Key to a recovery in business survey hiring will be demand for workers in private education, health care, and leisure and hospitality.

Hiring in education typically increases in late summer as the school year approaches, and the leisure and hospitality sectors are also expected to see an increase after the slow months of June and July.

With jobs gaining slightly by 114,000 in July and the unemployment rate rising to 4.3%, investors and policymakers will focus on two key aspects of the report.

The first aspect will be whether the seasonal fluctuations that affected the July report fade and the data series returns to the three-month average increase of 170,000 or the slightly stronger pace of the six-month average of 194,000.

We suspect that companies, which have been hoarding workers for the most part over the past two years due to the labor shortage, are in no hurry to hire more employees given the slight slowdown in overall economic demand.

But companies are also in no hurry to lay off employees. We forecast an increase that is consistent with the recent slowdown in hiring over the past three months.

Read more insights from RSM into the economy and SMEs.

Second, we recommend that investors take a close look at the unemployment rate for August. Broken down to three decimal places, the unemployment rate in July was 4.253%, or rounded to 4.3%.

There is a downside risk here, reflecting seasonal fluctuations that have affected household and business surveys. We expect the unemployment rate to decline to 4.2% over the month, based on our forecast of 4.17%.

The conclusion

More importantly, we believe investors and policymakers will be focusing on the size of the likely rate cut at the Federal Reserve's September 18 meeting.

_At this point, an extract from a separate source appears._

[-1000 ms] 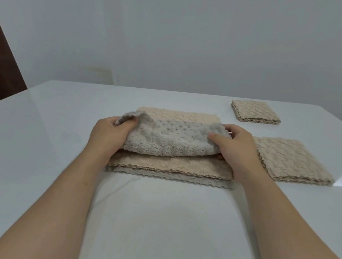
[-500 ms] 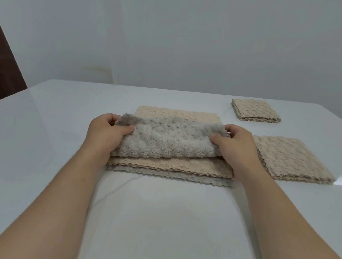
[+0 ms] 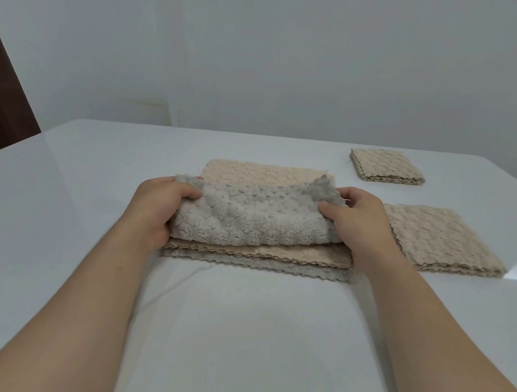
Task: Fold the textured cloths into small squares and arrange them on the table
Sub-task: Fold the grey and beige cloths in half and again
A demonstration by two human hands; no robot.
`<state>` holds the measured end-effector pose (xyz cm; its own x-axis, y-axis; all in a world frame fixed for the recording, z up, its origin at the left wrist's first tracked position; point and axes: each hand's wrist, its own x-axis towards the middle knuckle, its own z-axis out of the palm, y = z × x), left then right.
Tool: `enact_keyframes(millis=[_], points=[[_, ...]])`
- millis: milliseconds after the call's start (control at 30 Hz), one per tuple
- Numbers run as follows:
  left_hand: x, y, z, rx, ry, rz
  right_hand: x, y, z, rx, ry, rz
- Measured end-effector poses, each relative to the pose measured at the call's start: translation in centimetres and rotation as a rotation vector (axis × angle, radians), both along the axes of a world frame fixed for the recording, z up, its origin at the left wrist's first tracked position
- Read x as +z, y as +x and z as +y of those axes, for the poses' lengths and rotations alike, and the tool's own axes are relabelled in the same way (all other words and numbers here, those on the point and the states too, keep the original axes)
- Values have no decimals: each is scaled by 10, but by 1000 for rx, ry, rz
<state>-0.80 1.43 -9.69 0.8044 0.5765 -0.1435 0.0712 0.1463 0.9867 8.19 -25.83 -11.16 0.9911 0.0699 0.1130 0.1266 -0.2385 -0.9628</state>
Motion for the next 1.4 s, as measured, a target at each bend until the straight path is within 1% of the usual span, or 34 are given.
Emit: enact_keyframes(millis=[233,367,500,733,933,1067,1200,1300,1400], points=[[-16,5,10,35,184,-77,-3,2,2,-54,-67,-44],[-15,5,9,62,244,-108,-4,3,2,-66,-91,-82],[-13,4,6,80,251,-112,-3,2,1,-72,-101,-90],[-12,2,4,46,235,-52,2,2,0,-32,-46,23],[-3,1,3,38,174,14,5,-7,-1,-23,-25,-15],[-8,3,4,20,267,-21,4,-6,-1,-71,-7,-69],[-12,4,7,37,307,-65,6,-7,0,-74,16,-83],[-13,4,8,78,312,-97,10,-10,0,-76,-6,-94],[-13,4,8,114,331,-91,11,-10,0,-48,-1,-76]])
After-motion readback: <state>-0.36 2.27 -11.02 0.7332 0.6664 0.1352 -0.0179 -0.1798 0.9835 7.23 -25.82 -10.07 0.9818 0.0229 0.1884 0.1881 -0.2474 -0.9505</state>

If the jobs report shows hiring below 100,000 and the unemployment rate rising, and initial claims increase while job openings worsen, the Fed may move toward cutting interest rates by 50 basis points.

Unless there is a significant negative surprise in the jobs report and layoffs spike, we believe the Federal Reserve will cut its benchmark interest rate by 25 basis points in September and continue to cut it at each meeting until the rate reaches what we believe is a new neutral level around 3.25%.